Ces travaux contribueront à la définition d’une méthodologie orientée sûreté en soutien aux travaux de conception des RSF à partir de l’étude du comportement dynamique du réacteur en transitoire à travers l’analyse dimensionnelle et l’étude de la stabilité de l’écoulement. Cette méthodologie vise à définir des critères simples et robustes pour garantir la sûreté intrinsèque d’un RSF à spectre rapide, en fonction de ses paramètres de conception et d’opération permettant de respecter les limites du domaine de fonctionnement.

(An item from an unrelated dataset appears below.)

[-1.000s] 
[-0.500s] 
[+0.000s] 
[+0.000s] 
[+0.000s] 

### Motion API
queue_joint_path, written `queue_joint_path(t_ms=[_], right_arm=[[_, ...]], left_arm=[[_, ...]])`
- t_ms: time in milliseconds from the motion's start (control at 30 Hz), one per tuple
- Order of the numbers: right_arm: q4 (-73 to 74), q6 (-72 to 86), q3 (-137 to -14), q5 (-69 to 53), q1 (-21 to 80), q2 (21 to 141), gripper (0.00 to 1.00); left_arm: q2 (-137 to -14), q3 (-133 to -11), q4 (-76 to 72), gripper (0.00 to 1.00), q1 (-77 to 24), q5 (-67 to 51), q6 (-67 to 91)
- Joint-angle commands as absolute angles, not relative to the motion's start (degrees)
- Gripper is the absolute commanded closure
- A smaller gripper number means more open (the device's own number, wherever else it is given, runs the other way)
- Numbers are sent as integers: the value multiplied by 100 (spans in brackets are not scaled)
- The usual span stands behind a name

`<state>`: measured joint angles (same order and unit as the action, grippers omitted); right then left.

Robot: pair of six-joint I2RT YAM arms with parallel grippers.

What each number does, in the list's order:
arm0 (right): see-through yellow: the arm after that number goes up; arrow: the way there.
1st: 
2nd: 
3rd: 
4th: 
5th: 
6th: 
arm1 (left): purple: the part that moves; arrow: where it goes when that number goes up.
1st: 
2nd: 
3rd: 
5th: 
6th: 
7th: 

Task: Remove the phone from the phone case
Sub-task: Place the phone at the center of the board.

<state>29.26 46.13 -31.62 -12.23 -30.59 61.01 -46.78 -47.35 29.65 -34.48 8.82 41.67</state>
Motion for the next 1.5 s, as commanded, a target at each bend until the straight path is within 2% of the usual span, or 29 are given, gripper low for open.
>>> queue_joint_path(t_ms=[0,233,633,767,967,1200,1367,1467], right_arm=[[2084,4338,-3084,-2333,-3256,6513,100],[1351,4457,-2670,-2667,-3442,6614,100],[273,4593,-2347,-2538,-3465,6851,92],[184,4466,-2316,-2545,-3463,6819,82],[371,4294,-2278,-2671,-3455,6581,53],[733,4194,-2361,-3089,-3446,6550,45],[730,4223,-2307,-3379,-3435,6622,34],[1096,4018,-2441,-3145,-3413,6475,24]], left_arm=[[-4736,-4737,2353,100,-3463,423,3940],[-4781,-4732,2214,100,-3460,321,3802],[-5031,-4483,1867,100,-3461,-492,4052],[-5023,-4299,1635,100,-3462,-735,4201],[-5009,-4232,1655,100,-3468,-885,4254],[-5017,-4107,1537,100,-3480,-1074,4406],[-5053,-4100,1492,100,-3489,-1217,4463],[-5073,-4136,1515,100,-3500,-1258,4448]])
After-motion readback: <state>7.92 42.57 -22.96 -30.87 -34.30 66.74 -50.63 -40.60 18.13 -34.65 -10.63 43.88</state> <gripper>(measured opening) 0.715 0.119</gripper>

Ce travail de thèse se situe à la croisée de l’analyse théorique des phénomènes physiques régissant le comportement du réacteur, en particulier autour de l’étude des régimes instables (de nature oscillatoire ou divergente) dus au couplage neutronique-thermohydraulique en convection naturelle, et de la mise en place d’outils analytiques et numériques pour la réalisation des calculs visant à caractériser ces phénomènes.
Le doctorant sera positionné au sein d’une unité de recherche sur les systèmes nucléaires innovants. Il développera des compétences en modélisation des RSF et en analyse de sûreté. Il pourra valoriser ses travaux auprès de la communauté internationale de recherche sur les RSF.